Woolly Mammoth Jaw Bone
It’s British Science Week this month, so our object for March is this amazing Woolly Mammoth Jaw Bone. (G.15001)
This jaw bone is part of an almost complete adult woolly mammoth skeleton which was found, together with bones from several juvenile mammoths, in a spoil heap at the Condover Quarry near Shrewsbury in 1986.
The skeleton is the most complete and best-preserved woolly mammoth in Britain, and its discovery is even more important because of its surprisingly young age. Carbon dating puts this woolly mammoth in Shropshire just 12,700 years ago. Which is a time when it had previously been assumed woolly mammoths had gone extinct in western Europe.
Using a variety of techniques scientists were able to not only work out when this mammoth died but likely how and at what age.
The mammoths are thought to have died after getting stuck in a shallow, body of water filled with sediment, known as a kettle hole. Things like pollen and invertebrates were used by scientists to determine the landscape and climate in which the mammoths were living before their death. They found it was most likely a dry treeless landscape with a temperate climate not much cooler than we have today. The kettle hole was comparatively rich in vegetation, which might be why the mammoths were drawn to it. Little did they know it would mean their demise.
This jaw bone is very useful for aging the woolly mammoth because it contains teeth. Woolly mammoth had four teeth. One on each side of their jaw, top and bottom. Over their life time they would get six sets of these, increasing in size as the got older. Unlike ours, mammoth teeth are replaced from the back of the jaw. Moving forward to replace the old one. This specimen of lower jaw contains two teeth. One near the front which is worn smooth through use and one behind coming through to replace it. The plates that make up the teeth can be seen, creating a stripy pattern on the front worn tooth. Based on the size of the teeth, it is inferred that these are the second and third set of teeth for the woolly mammoth. Using the ages elephants get their different sets of teeth for reference, it was reasoned that this mammoth was likely around 28 years old.
The woolly mammoth bones were only in the ground for a dozen or so thousand years, meaning they didn’t have time to fully fossilise. As such, in order to preserve them for the future, they must be stored in an environment in which temperature and humidity are controlled. Several the woolly mammoth bones are on permanent display with us at SM&AG in a specially made display case. The rest are normally held in the store at the Museum’s secure climate-controlled Collections Centre in Ludlow. Several bones are also currently on display in the gallery space at Ludlow Library as part of the Evolving Shropshire exhibition, which is coming to a close at the end of this month.

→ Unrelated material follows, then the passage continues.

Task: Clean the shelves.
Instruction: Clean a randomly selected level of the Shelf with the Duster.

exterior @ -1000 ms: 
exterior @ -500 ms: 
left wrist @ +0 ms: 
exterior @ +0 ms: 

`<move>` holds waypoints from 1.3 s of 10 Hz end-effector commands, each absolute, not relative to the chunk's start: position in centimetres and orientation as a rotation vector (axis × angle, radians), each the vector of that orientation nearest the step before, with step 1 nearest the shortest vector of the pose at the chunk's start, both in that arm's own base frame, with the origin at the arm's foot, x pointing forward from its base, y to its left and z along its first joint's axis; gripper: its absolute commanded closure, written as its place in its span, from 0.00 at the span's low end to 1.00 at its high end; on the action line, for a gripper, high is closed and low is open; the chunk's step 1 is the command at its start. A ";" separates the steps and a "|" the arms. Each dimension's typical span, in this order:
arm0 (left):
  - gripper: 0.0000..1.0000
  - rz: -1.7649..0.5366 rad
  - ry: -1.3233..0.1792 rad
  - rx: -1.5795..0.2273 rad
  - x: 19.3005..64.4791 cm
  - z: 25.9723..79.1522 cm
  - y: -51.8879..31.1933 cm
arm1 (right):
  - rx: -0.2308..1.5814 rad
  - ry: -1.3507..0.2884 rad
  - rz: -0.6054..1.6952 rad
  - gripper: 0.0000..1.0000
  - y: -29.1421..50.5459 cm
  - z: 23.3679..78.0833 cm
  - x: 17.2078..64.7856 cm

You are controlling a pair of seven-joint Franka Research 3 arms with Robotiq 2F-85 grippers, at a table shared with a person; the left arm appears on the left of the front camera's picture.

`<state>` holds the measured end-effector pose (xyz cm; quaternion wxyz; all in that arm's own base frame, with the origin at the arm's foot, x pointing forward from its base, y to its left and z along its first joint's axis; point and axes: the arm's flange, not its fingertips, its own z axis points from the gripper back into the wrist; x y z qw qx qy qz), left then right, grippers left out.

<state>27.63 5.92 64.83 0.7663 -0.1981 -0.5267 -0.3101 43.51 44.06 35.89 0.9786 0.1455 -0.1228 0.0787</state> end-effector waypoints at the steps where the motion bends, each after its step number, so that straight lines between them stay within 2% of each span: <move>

Object of the Month is on display in the Visitor Information Centre and features on our social media feeds:
Our object of the month for February is this Love Token. Which is fitting for the time of year when we are thinking about romance and celebrating Valentine’s Day.
From the 16th Century onwards, young men have been known to give tokens to young ladies as a sign of their love. If the young lady kept the token it meant she felt the same way. If she didn’t return the feels she would discard the token.
Love tokens were usually made from a single coin, which was physically bent by the young man into an S shape. The surface of the coin was often smoothed down to remove features like the monarch’s head. Additionally, initials or love symbols such as hearts were sometimes engraved onto the token. All of which can make it very difficult to identify the exact coin from which they are made. Most love tokens are made from silver sixpences, but some made from gold and copper coins have also been found.
Our object of the month is particularly special, because it is made from three coins which have been folded together into what appears to be a heart shape. There are no other examples quite like this known, but it is reasonably assumed to be a love token. It is also officially a piece of treasure (Treasure Act, 1996).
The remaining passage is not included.